Only congressional Republicans could make a Republican Federal Reserve chairman, first appointed by George W. Bush, sound like a center-left Democrat.

Sounding a bit like a broken record, Ben Bernanke once again urged lawmakers to not put the recovery at risk as they focus on slashing government spending over the long haul.

While the Federal Reserve Chairman’s comments were nothing new, they seemed perfectly timed to coincide with the first meeting of the 12-member bipartisan debt super committee Thursday.

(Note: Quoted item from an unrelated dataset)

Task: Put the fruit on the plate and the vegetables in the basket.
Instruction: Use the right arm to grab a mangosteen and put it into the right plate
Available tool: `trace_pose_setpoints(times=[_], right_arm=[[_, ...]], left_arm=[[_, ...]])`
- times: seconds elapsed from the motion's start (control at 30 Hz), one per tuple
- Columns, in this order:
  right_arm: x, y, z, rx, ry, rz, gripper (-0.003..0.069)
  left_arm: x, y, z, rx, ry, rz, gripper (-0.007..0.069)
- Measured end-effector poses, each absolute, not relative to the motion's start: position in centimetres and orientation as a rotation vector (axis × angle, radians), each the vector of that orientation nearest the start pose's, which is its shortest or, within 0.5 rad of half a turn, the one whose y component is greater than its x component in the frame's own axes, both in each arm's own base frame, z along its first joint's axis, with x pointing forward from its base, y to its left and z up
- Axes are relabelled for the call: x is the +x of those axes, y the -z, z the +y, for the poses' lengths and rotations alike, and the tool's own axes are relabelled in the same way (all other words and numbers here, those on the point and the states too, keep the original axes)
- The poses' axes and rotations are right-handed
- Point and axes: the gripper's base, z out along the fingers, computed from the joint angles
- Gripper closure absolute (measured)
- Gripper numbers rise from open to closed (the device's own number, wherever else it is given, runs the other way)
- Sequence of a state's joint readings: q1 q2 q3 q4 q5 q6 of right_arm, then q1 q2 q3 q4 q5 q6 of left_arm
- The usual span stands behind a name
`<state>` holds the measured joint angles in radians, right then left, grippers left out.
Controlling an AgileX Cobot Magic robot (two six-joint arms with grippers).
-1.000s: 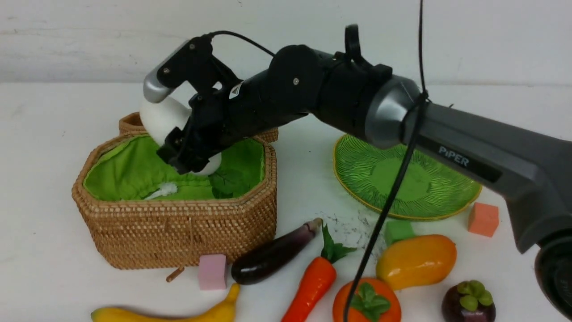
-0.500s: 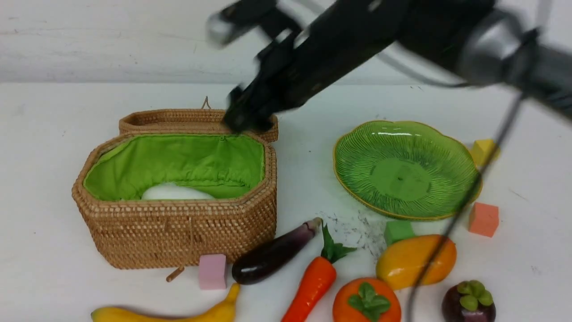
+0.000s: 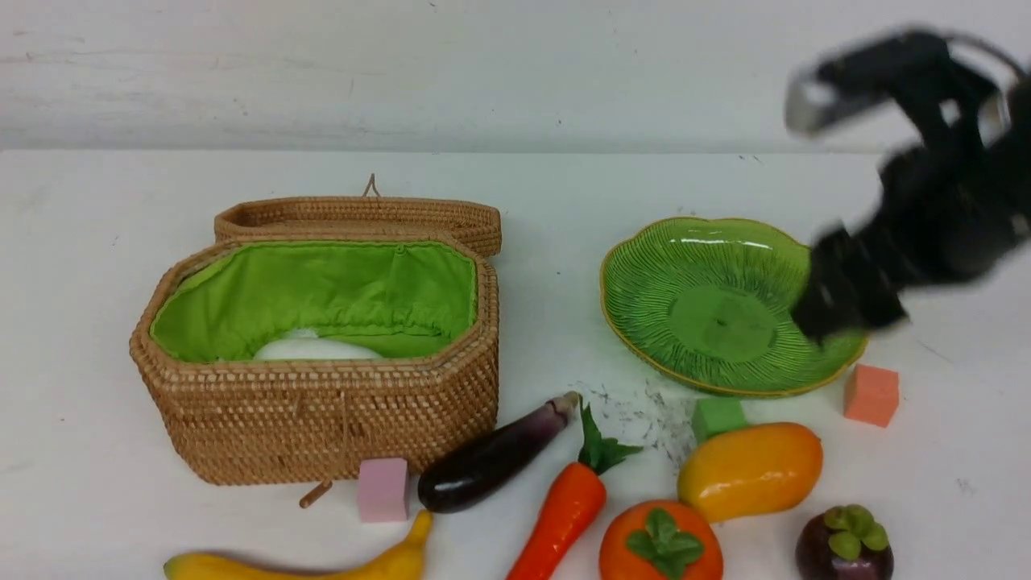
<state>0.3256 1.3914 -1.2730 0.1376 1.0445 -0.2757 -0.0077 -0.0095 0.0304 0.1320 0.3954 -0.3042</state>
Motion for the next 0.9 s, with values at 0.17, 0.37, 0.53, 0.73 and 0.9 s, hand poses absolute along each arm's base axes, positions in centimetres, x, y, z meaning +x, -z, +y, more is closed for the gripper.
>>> trace_pose_setpoints(times=[0.17,0.37,0.53,0.73,0.9], right_arm=[[23.3,-28.5,9.0,-0.711,-0.205,2.637,0.0013],[23.3,-25.6,8.7,-0.65,-0.169,2.695,0.0001],[24.4,-24.2,8.9,-0.629,-0.154,2.724,0.0001],[25.4,-21.5,9.3,-0.636,-0.145,2.825,0.0004],[26.1,-19.6,9.5,-0.645,-0.137,2.884,0.0012]], left_arm=[[5.2,-16.8,0.4,-0.2,0.081,1.887,0.0386],[5.2,-16.8,0.4,-0.2,0.081,1.887,0.0386],[5.2,-16.8,0.4,-0.2,0.081,1.887,0.0386],[5.2,-16.8,0.4,-0.2,0.081,1.887,0.0386],[5.2,-16.8,0.4,-0.2,0.081,1.887,0.0386]])
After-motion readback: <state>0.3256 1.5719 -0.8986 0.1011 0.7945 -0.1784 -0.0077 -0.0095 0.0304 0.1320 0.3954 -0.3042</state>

“While prompt and decisive action to put the federal government’s finances on a sustainable trajectory is urgently needed, fiscal policymakers should not, as a consequence, disregard the fragility of the economic recovery,” Bernanke said in a speech in Minneapolis.

He added today, “In the absence of adequate demand from the private sector, a substantial fiscal consolidation in the shorter term could add to the headwinds facing economic growth and hiring.”

Psst, Republicans, I think he’s talking to you.

Bernanke didn’t break new ground, necessarily, but he did remind everyone that while it would be responsible to pursue long-term debt reduction, cutting government spending in the short term would undermine the economy.

“Fortunately, the two goals — achieving fiscal sustainability … and avoiding creation of fiscal headwinds for the recovery — are not incompatible,” he said.

If this all seems rather familiar, there’s a good reason for that. Bernanke has steadily been pleading with policymakers not to adopt congressional Republicans’ agenda.

In July, the Fed chairman told Congress that “sharp and excessive cuts in the very short term would be potentially damaging to that recovery.” In August, Bernanke not-so-subtly urged Congress to adopt a short-term stimulus to give the economy a boost.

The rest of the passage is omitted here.